A hyposecretoric dry eye can also be the result of an inflammation within the lacrimal gland itself. In this case the inflammatory mediators may affect the ocular surface directly from the lacrimal glands. The hyposecretoric form of dry eye can be divided in an extrinsic and an intrinsic form. The extrinsic form is caused by environmental factors. Intrinsic means due to the condition of eyelid or ocular surface.

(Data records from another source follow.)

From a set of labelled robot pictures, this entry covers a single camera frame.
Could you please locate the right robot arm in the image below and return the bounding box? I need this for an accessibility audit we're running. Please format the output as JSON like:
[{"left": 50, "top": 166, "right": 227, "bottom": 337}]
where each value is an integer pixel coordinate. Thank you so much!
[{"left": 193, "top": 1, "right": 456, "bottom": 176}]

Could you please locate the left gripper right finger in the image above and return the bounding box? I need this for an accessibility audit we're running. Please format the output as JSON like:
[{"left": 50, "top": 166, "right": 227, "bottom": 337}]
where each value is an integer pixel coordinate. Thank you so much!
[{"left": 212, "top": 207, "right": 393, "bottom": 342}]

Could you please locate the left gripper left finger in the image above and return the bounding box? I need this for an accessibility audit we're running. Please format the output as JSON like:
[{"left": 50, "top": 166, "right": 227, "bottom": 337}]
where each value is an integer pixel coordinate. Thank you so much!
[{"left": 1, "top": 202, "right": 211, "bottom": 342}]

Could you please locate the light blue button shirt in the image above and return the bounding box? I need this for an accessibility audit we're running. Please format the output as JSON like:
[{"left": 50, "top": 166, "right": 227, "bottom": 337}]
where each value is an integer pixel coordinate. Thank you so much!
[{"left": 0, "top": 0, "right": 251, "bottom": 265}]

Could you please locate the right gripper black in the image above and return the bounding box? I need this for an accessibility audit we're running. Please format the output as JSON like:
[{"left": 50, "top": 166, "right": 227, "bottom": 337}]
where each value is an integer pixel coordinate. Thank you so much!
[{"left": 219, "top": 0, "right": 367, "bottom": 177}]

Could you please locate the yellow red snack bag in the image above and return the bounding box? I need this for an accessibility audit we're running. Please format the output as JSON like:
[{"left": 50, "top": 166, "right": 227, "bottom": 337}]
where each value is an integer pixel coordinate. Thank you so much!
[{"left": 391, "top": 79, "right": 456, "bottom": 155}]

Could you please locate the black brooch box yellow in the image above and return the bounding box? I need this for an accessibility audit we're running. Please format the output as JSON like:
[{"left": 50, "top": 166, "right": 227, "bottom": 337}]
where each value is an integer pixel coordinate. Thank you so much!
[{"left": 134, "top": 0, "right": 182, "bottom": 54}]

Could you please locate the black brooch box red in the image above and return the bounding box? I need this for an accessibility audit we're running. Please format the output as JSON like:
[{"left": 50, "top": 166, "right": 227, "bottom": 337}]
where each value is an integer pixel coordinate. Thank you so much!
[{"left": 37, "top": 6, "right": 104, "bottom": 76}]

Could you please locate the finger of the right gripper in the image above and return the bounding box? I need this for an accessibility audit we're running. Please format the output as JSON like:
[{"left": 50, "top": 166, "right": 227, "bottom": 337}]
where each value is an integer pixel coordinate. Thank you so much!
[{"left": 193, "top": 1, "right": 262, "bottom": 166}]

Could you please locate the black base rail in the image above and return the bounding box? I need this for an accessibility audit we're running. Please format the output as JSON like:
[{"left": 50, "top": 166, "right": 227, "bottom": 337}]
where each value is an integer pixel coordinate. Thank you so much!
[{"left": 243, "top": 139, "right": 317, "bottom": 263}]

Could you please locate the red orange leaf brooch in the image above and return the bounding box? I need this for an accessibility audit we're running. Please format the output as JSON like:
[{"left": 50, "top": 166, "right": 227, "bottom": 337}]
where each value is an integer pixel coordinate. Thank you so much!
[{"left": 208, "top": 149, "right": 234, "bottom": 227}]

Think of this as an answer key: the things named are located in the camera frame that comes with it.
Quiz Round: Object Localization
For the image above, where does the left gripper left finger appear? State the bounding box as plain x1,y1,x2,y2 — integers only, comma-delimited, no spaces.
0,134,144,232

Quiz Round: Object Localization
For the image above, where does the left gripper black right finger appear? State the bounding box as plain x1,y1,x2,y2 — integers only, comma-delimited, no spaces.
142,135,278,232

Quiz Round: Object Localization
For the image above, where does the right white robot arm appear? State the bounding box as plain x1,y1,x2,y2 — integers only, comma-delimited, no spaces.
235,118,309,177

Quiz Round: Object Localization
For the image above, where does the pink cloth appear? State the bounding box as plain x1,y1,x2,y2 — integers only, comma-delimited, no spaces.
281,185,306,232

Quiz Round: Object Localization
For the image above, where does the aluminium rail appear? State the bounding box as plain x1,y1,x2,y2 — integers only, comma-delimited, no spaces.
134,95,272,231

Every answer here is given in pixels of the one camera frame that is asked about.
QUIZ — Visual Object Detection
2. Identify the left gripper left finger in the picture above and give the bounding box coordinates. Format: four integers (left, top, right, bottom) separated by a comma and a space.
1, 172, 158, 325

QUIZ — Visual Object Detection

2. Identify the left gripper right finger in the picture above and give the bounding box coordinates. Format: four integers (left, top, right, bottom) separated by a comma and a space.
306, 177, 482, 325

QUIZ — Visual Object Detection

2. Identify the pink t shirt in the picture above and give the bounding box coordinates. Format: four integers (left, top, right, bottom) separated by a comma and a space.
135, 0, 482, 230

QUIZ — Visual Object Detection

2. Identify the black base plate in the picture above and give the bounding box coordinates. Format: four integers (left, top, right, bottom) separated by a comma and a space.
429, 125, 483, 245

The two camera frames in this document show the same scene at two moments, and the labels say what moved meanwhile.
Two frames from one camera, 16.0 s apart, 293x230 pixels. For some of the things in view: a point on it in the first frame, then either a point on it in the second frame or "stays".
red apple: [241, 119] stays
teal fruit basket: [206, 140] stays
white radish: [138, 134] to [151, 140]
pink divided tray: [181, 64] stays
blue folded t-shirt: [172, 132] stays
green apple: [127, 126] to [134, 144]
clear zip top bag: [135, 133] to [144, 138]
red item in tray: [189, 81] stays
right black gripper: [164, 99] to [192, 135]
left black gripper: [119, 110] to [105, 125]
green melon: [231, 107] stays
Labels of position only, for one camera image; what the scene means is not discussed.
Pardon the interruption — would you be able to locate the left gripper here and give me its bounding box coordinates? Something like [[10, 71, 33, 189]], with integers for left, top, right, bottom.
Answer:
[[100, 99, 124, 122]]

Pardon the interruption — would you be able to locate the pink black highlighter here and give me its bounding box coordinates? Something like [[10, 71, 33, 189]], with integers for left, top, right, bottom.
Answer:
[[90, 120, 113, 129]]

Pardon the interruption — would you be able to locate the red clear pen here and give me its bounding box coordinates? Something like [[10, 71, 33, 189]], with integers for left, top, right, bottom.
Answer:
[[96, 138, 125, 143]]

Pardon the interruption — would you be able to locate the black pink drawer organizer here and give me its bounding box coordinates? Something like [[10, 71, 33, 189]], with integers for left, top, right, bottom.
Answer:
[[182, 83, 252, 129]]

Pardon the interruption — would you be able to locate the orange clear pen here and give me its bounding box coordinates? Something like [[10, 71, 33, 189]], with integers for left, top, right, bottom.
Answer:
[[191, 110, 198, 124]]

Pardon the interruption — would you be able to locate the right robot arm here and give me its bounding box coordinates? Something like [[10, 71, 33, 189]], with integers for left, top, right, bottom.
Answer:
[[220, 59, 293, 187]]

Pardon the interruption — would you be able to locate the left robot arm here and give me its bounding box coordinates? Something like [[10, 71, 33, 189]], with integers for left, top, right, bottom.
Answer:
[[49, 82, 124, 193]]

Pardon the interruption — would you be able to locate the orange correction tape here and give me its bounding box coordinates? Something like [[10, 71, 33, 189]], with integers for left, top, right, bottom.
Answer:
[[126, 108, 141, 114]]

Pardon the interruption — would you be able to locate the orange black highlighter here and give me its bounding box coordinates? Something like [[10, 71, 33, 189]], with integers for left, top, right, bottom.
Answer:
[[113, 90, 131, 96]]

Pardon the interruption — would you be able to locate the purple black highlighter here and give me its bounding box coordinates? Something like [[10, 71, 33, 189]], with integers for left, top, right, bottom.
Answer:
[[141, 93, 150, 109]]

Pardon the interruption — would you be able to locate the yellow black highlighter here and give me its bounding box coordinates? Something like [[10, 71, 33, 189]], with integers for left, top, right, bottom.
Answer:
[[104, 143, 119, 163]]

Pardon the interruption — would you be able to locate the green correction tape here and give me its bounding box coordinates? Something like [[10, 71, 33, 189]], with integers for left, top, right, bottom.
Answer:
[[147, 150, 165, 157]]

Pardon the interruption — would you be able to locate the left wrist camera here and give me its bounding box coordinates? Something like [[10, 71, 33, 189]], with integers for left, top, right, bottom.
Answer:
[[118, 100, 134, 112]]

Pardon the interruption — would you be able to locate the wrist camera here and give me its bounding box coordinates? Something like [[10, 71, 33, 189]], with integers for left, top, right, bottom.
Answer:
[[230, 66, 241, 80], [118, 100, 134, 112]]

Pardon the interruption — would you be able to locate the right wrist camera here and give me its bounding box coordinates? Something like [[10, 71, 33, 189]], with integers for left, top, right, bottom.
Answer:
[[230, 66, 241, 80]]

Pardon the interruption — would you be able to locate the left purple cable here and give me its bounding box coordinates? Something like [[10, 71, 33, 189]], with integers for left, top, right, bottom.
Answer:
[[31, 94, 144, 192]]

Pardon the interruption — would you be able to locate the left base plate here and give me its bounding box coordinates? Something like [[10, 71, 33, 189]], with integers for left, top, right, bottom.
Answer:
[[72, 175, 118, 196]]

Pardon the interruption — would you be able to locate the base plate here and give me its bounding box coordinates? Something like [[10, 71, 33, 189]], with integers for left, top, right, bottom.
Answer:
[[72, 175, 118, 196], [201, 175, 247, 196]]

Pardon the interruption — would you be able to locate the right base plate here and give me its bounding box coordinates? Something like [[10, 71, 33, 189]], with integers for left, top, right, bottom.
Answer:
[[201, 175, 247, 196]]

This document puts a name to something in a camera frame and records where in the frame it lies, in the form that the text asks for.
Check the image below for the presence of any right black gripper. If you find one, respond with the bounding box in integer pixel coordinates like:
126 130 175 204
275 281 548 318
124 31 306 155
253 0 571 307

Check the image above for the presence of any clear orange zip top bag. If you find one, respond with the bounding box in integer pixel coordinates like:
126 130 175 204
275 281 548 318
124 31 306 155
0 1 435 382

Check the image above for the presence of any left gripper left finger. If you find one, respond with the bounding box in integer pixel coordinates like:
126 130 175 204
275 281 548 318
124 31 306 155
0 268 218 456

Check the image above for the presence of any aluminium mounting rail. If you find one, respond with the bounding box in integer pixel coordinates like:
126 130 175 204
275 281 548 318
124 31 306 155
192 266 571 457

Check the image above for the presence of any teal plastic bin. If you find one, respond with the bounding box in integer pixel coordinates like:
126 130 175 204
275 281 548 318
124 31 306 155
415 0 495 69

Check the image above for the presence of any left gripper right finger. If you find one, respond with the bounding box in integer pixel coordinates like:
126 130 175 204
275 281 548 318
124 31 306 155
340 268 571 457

2, Hyperevaporative dry eye
The main cause, with an occurance of roundabout 80%, of dry eye disease is called blepharitis leading to an hyperevaporative dry eye. The hyperevaporative form of dry eye disease is characterized of an increased loss of the aqueous layer, with a normal production of the lacrimal glands (watery compound). The most common reason of a hyperevaporative dry eye is a dysfunction of the meibomian glands (due to blepharitis). These glands are producing the lipid compound of the tearfilm. The reasons of a meibomian gland dysfunction can be very diverse but mainly are caused due to rosacea or other skin related diseases. Skin mites like, the very common, "demodex" can play a role as well.
The secret of the meibomian glands consists of polar and apolar lipids, which are characterized of a specific physical melting point. Due to a dysfunctional meibomian gland this melting point changes, resulting in an obstruction of the gland exits and, if not treated properly, a longterm loss of the glands results. Due to inceased evaporation of the tearfilm a hyperosmolarity occures as well, leading to inflammatory processes on the ocular surface and to dry eye symptoms.